### ASSIGNMENT
With the material below, print exactly the lines between the line holding "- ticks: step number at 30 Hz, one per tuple" and the line holding "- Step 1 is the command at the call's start", inclusive. Add nothing else.
━━ INPUT ━━
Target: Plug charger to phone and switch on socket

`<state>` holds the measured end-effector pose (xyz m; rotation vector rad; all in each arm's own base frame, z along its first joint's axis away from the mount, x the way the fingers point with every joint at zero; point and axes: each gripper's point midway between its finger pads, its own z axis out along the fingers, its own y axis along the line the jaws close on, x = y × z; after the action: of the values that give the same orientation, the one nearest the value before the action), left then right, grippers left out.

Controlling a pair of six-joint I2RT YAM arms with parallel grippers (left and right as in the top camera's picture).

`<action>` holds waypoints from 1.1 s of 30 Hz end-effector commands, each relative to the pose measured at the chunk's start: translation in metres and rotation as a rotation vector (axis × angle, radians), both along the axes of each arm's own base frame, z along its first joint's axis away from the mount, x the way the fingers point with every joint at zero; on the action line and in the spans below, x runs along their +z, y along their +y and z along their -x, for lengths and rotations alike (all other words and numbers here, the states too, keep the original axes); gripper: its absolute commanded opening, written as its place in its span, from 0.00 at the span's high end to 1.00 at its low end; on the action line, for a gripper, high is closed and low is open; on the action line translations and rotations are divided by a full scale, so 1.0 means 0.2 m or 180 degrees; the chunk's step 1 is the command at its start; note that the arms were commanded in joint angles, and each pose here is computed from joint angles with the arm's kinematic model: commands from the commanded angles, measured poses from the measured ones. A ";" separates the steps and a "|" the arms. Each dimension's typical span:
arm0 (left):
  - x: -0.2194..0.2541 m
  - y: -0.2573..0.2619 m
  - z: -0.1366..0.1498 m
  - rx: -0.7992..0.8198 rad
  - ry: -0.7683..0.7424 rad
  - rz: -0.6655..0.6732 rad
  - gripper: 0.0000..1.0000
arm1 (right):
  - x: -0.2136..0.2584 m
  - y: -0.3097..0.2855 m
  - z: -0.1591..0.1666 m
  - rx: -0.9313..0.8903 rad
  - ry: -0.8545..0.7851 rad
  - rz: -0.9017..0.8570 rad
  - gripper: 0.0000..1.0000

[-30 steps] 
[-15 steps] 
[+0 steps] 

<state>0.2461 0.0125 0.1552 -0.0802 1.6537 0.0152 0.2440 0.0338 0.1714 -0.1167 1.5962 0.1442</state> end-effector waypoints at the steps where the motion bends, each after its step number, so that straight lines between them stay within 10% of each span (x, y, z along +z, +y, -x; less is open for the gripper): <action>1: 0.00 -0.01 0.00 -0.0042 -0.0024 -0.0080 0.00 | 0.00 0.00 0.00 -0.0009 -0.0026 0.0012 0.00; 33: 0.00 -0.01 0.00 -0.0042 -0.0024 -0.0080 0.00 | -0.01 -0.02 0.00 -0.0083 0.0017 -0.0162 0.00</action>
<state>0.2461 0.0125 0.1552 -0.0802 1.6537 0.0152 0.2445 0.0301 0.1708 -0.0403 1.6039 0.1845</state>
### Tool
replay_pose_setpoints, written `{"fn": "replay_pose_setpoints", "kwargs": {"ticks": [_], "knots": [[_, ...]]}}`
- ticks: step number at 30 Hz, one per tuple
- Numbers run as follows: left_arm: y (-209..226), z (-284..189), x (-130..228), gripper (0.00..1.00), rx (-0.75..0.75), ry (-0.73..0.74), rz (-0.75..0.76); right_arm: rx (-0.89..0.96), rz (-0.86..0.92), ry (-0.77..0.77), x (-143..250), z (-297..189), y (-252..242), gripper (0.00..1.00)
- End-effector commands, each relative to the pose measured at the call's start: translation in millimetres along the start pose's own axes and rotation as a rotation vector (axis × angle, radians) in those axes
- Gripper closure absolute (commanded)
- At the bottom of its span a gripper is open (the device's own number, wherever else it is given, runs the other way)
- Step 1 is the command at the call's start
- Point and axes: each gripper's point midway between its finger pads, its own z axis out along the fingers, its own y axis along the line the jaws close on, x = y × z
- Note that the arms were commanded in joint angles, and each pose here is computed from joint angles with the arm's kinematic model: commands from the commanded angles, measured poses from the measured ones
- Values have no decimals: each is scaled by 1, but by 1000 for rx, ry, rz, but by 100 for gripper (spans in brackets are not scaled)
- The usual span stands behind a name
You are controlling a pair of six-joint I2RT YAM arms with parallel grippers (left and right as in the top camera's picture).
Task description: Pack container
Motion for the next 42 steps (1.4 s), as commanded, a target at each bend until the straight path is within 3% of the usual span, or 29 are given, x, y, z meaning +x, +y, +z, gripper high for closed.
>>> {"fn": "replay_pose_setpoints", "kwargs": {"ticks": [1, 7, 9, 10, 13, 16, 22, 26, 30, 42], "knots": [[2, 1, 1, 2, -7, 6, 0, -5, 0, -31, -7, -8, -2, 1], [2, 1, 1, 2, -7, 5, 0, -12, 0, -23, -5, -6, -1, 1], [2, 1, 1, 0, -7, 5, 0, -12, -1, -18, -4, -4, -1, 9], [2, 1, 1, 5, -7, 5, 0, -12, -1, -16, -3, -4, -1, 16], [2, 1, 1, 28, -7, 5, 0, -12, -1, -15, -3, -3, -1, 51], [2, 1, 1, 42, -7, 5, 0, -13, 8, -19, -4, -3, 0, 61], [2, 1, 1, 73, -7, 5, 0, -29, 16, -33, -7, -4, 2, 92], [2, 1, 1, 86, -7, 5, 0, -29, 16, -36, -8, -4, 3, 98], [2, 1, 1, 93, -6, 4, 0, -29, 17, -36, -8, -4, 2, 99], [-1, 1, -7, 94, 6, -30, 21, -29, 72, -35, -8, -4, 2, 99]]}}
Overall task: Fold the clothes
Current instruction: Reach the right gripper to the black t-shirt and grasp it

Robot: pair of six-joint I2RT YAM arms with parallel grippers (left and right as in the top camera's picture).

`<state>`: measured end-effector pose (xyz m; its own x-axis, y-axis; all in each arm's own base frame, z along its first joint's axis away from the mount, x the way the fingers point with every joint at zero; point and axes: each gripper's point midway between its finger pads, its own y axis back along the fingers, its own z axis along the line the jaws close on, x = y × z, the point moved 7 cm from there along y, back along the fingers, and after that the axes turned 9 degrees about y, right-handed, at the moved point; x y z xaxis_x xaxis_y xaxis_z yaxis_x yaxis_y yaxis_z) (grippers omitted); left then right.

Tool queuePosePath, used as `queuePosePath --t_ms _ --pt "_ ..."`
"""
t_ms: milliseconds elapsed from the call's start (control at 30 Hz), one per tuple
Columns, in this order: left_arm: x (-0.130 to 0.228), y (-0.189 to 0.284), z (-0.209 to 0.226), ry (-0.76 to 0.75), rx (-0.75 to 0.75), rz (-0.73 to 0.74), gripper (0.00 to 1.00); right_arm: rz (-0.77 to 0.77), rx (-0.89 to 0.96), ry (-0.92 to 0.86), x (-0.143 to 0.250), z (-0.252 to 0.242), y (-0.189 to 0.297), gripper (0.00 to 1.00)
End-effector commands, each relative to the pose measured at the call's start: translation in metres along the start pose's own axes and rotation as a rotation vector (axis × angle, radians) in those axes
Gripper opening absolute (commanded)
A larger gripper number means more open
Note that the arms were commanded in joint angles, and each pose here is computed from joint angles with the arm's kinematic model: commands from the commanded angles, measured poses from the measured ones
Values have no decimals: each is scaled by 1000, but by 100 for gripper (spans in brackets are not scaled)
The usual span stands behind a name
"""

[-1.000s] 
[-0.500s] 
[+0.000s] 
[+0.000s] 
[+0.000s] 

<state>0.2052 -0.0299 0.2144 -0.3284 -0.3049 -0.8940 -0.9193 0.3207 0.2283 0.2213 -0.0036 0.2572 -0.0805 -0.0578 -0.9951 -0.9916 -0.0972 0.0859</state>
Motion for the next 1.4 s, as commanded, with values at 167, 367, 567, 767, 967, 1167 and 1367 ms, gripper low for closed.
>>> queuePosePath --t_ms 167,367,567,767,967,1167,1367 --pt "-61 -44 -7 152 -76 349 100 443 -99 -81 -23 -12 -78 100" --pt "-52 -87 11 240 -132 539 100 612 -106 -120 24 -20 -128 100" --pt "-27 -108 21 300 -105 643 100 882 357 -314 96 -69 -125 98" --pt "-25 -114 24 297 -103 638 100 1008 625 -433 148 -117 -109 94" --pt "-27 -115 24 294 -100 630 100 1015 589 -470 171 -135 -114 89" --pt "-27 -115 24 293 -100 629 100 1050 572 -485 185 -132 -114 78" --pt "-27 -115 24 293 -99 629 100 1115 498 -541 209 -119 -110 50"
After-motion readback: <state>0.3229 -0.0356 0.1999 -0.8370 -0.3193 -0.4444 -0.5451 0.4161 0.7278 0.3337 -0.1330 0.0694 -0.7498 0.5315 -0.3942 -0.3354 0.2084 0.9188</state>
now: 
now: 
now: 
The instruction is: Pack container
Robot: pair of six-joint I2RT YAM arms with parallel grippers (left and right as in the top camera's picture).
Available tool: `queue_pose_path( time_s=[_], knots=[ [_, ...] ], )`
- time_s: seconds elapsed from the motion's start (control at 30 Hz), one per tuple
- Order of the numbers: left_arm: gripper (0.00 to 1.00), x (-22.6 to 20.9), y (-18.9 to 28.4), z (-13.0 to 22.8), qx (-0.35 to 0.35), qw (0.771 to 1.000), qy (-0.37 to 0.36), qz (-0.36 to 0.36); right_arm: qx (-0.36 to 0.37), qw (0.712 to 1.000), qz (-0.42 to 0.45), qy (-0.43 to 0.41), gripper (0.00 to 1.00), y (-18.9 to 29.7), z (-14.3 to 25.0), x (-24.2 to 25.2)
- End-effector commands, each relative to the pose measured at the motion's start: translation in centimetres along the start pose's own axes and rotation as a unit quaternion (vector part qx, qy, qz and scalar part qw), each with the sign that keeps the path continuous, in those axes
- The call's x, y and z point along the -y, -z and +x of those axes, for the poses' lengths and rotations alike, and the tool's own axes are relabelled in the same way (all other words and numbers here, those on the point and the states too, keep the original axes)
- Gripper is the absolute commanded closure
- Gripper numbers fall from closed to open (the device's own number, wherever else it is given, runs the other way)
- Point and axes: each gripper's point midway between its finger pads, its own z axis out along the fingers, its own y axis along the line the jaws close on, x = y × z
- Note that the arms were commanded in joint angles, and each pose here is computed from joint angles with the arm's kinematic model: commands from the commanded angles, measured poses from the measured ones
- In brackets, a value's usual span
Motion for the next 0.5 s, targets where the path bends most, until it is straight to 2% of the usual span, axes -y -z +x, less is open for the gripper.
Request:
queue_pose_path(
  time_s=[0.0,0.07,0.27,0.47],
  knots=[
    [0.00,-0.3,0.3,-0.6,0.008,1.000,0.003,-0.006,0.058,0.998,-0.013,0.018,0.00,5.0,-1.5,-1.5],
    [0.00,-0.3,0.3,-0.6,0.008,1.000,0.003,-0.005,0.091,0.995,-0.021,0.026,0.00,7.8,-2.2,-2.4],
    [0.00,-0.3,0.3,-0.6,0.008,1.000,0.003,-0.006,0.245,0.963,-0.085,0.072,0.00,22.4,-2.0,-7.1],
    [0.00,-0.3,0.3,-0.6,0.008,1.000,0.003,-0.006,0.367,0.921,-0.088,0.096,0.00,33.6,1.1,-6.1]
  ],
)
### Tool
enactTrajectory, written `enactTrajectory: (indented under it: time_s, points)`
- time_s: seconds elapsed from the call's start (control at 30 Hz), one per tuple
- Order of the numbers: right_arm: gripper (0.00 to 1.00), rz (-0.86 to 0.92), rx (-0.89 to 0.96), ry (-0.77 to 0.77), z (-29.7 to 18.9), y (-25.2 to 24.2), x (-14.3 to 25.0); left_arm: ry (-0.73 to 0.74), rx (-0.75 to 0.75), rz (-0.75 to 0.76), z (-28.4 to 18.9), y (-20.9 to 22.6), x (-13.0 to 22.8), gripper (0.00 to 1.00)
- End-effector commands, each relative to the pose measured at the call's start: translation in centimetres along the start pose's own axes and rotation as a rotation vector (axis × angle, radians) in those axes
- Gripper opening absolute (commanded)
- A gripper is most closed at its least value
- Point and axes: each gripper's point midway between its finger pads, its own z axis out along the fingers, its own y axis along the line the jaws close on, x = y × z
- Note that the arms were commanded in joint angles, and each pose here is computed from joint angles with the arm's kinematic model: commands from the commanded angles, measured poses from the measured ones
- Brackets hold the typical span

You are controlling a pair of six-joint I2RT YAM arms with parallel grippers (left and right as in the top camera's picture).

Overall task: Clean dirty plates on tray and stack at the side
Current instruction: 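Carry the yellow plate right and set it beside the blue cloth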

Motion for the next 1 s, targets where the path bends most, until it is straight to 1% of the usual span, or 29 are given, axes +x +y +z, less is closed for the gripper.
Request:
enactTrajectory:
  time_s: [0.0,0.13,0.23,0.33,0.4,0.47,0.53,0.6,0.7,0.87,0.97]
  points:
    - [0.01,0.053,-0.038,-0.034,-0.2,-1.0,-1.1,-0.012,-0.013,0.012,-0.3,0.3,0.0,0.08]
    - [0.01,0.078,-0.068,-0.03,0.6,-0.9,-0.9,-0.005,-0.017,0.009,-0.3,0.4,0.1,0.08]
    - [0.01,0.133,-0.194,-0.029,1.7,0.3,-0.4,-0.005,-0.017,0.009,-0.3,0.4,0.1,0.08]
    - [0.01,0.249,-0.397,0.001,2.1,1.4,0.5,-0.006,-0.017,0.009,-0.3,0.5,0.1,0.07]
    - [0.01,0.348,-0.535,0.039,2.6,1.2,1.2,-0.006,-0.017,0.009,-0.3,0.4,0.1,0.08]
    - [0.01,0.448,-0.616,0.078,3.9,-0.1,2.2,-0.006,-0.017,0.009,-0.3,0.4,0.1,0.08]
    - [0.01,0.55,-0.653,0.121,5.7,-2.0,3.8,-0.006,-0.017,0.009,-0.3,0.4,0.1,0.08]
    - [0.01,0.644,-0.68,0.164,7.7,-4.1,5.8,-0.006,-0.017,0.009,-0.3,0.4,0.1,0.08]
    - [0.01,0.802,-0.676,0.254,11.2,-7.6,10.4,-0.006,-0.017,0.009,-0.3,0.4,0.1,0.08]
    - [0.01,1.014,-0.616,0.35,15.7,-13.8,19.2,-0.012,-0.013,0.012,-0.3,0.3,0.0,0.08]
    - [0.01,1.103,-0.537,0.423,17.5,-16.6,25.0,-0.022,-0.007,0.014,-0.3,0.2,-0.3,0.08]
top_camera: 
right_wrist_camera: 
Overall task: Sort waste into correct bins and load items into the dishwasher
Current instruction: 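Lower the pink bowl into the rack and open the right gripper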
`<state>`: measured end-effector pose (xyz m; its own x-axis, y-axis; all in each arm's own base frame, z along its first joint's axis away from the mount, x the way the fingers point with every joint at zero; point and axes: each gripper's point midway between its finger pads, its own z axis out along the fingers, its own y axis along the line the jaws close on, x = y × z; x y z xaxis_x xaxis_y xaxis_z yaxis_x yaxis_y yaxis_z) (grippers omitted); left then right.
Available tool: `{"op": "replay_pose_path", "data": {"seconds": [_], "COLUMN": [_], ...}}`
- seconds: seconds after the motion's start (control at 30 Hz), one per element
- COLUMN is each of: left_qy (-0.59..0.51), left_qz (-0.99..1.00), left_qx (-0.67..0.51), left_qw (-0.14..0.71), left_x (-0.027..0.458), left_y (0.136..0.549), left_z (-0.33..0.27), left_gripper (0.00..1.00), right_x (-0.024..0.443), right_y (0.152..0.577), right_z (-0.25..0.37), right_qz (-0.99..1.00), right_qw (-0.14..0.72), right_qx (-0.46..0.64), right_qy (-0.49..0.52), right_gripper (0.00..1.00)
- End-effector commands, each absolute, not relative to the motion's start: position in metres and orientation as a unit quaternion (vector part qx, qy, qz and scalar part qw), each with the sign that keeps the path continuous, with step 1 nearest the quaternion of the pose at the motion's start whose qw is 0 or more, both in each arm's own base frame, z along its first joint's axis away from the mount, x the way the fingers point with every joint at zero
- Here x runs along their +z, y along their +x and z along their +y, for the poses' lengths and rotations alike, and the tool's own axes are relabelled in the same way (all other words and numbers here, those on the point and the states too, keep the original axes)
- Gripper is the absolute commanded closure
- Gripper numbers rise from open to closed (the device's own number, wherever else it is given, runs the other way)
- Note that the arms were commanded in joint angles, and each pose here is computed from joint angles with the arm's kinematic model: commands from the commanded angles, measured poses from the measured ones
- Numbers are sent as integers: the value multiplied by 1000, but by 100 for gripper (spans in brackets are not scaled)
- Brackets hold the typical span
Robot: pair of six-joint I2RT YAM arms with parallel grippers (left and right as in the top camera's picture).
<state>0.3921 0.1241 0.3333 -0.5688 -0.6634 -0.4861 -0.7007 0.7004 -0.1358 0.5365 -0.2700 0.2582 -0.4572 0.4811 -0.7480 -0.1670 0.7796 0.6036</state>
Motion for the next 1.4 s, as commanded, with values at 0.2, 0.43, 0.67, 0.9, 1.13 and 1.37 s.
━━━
### TASK RESPONSE
- ticks: step number at 30 Hz, one per tuple
- Numbers run as follows: left_arm: y (-209..226), z (-284..189), x (-130..228), gripper (0.00..1.00), rx (-0.75..0.75), ry (-0.73..0.74), rz (-0.75..0.76); right_arm: rx (-0.89..0.96), rz (-0.86..0.92), ry (-0.77..0.77), x (-143..250), z (-297..189), y (-252..242), gripper (0.00..1.00)
- End-effector commands, each relative to the pose measured at the call's start: translation in millimetres along the start pose's own axes and rotation as a rotation vector (axis × angle, radians) in those axes
- Gripper closure absolute (commanded)
- At the bottom of its span a gripper is open (the device's own number, wherever else it is given, runs the other way)
- Step 1 is the command at the call's start

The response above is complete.